A police raid of Deutsche Bank’s headquarters in Frankfurt and other offices continued for a second day on Friday over money laundering allegations linked to the Panama Papers, a spokeswoman for the Frankfurt prosecutor’s office said.
The large volume of material being examined meant the search was still going on, prosecutors said, adding that offices of board members were included in the search without giving further details.
A spokesman for Deutsche Bank declined comment about the continuation of the raid. On Thursday the bank, Germany’s biggest lender, said it was cooperating with investigators.
Deutsche Bank shares traded 1.4 per cent lower on Friday morning after a 3.4 decline on Thursday.
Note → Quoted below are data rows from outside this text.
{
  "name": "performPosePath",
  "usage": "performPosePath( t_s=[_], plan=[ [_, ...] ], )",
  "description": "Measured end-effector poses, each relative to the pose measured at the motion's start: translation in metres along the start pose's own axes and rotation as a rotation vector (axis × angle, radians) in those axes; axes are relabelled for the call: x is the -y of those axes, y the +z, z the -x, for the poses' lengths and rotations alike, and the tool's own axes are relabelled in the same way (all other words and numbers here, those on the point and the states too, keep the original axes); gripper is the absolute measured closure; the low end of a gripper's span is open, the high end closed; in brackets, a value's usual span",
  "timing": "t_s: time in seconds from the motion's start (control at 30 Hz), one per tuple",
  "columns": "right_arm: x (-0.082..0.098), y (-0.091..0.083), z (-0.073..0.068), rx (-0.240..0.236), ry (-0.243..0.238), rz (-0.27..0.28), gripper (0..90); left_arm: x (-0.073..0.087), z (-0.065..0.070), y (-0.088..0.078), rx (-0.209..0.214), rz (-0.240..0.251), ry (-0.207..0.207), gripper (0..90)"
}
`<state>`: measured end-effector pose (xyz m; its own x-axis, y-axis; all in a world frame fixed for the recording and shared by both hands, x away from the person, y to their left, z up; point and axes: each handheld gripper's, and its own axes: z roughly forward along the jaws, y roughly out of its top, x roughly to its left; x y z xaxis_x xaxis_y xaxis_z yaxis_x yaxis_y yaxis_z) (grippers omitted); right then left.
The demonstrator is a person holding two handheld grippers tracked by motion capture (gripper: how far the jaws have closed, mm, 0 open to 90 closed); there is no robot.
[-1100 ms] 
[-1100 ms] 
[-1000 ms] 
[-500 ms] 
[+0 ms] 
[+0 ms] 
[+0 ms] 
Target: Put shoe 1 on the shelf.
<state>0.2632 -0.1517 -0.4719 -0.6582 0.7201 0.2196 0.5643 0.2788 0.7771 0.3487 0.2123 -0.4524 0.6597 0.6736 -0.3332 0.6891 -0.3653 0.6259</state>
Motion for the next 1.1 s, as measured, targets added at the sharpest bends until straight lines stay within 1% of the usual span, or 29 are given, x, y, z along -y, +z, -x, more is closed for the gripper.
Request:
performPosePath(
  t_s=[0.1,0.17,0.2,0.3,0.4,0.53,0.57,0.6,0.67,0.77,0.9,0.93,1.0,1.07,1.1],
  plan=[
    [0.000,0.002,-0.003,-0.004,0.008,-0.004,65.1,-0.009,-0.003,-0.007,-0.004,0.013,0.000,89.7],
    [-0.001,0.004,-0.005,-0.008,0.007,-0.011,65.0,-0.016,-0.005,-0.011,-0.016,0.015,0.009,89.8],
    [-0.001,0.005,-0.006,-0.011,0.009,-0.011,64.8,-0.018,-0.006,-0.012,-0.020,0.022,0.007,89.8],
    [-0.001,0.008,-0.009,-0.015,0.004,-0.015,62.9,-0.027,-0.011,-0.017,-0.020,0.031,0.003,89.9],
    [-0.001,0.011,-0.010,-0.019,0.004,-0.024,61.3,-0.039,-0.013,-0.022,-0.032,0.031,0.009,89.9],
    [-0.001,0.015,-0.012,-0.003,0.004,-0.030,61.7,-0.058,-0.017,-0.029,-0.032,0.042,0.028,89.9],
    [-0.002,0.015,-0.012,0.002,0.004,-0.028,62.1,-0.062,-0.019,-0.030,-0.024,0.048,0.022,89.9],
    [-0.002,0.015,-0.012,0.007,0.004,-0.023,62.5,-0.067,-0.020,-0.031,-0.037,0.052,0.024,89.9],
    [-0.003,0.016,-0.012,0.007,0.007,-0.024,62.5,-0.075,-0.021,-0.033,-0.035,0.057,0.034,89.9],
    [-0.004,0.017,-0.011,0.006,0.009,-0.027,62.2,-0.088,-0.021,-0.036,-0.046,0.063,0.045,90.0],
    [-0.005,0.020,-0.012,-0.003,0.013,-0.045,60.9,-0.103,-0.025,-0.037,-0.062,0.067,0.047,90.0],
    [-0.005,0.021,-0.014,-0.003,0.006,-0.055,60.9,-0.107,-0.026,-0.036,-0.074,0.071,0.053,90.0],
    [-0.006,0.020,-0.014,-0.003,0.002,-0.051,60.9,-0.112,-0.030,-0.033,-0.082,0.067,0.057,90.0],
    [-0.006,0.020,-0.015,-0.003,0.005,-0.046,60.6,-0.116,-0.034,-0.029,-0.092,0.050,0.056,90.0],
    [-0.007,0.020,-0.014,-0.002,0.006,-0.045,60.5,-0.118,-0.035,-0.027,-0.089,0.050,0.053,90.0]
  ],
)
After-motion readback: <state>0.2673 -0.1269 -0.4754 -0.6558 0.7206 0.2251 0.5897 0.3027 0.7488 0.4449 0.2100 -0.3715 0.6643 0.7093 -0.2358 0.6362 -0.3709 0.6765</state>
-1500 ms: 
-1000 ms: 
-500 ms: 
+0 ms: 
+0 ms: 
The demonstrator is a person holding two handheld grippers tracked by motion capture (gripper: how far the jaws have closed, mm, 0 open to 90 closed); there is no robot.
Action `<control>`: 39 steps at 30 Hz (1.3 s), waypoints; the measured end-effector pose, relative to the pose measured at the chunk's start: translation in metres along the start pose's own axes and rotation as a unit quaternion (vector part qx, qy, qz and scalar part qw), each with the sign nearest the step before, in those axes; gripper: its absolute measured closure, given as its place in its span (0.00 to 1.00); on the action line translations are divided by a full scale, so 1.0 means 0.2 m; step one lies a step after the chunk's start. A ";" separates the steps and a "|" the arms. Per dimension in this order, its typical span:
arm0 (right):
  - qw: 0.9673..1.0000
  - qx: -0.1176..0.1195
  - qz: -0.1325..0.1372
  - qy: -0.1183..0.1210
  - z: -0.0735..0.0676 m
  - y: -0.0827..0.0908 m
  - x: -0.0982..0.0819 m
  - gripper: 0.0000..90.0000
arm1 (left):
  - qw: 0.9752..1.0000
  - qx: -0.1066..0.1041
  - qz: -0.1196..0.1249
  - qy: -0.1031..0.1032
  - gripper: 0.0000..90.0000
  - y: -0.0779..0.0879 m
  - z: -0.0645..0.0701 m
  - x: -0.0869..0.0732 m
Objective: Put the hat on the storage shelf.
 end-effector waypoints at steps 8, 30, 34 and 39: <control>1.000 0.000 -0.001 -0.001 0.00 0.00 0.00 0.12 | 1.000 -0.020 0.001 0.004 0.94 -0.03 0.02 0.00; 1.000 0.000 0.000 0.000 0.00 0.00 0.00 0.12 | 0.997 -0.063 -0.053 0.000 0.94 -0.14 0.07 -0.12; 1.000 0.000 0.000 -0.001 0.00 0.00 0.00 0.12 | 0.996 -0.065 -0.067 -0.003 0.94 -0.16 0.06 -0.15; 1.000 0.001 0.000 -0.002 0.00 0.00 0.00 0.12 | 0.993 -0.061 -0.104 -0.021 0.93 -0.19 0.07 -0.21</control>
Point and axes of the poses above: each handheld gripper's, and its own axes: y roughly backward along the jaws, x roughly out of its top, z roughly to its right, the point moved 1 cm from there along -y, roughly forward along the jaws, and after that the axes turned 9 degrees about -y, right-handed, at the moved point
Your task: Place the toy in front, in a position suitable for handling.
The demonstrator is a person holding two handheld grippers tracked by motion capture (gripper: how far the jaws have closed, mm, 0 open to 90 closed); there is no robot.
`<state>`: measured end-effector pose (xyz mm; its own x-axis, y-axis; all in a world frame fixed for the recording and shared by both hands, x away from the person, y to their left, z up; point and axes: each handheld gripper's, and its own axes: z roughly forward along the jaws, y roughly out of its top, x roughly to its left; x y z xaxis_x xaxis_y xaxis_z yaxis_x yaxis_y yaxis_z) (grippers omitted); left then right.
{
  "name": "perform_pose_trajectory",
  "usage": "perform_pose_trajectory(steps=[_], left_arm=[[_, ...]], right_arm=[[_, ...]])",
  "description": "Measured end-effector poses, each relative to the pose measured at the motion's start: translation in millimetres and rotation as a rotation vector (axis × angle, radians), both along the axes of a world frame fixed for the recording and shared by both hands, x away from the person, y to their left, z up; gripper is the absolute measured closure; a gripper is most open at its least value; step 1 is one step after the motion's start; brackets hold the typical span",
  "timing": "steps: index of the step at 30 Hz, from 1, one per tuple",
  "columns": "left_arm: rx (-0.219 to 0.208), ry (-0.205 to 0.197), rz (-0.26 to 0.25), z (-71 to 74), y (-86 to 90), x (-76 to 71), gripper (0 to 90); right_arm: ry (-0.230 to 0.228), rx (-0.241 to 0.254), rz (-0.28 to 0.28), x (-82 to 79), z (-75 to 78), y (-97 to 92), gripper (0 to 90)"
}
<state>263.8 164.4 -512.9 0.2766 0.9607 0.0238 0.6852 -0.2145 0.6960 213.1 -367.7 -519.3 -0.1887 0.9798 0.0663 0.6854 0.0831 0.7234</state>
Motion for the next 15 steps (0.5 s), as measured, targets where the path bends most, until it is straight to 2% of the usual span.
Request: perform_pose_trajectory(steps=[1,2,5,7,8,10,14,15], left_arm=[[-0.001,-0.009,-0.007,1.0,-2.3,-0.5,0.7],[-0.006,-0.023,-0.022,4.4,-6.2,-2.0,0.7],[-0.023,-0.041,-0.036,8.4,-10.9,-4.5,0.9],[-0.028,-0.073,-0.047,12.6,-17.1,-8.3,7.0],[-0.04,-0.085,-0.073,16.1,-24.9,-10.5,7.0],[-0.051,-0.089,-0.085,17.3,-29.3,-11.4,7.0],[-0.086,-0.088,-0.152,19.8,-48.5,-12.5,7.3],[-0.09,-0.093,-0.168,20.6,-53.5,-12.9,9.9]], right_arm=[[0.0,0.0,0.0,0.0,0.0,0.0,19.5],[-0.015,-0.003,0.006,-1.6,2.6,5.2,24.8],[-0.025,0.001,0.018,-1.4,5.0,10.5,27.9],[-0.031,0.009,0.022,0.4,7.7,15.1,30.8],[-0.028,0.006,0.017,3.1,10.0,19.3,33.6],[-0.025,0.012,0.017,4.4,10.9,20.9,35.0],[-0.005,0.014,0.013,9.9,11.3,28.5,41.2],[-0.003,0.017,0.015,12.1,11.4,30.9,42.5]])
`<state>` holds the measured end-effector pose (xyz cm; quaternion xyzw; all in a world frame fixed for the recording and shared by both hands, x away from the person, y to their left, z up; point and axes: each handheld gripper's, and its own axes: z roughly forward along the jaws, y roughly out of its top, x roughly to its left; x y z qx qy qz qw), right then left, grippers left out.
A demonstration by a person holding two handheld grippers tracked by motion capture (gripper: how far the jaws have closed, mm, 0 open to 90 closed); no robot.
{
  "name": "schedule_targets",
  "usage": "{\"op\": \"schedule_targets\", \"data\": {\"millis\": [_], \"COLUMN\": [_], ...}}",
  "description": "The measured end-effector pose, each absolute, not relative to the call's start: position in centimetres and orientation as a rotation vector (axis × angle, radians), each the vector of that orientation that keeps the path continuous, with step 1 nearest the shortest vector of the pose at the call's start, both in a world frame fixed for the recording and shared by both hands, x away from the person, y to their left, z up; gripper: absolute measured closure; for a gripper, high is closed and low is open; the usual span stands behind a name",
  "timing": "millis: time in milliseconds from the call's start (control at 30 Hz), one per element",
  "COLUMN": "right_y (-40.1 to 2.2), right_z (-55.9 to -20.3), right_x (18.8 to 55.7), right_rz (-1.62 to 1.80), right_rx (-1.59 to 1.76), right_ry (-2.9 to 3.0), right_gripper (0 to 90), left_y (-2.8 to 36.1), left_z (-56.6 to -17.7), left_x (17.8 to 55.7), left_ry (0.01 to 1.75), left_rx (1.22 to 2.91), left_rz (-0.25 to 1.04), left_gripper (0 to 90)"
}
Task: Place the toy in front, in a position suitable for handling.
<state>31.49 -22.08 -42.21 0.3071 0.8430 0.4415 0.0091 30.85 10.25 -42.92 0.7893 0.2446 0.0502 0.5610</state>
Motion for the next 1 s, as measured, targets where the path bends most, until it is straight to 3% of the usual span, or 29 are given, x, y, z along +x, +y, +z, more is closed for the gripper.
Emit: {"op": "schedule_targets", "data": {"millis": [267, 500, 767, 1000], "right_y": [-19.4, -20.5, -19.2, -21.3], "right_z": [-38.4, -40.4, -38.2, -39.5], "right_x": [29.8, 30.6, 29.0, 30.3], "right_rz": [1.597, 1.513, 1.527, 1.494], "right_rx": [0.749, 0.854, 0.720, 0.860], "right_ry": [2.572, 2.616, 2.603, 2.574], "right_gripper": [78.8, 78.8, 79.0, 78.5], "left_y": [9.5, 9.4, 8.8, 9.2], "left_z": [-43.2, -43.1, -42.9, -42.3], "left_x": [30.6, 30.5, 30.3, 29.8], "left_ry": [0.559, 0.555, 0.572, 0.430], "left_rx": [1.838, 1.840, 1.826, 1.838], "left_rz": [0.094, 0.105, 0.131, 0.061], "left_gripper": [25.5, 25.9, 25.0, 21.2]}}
Shares are down 48 percent so far this year.
Investigators are looking into the activities of two unnamed Deutsche Bank employees alleged to have helped clients set up offshore firms to launder money, the prosecutor’s office has said. The inquiries focus on events in 2013 through 2018, a spokeswoman for the prosecutor’s office said.
The prosecutor said on Thursday the investigation had been triggered after investigators reviewed information in the Panama Papers, consisting of millions of documents from Panamanian law firm Mossack Fonseca, which were leaked to the media in April 2016.
Around 170 police officers, prosecutors and tax inspectors began the raid on Thursday, seizing written and electronic documents, thought only one police car was visible outside the bank’s headquarters early on Friday.
The raid comes as Deutsche Bank tries to repair its tattered reputation after three years of losses and a list of financial and regulatory scandals.
Christian Sewing, appointed chief executive in April to help the bank rebuild, has trimmed its U.S. operations and reshuffled its management board, but revenue has continued to slip.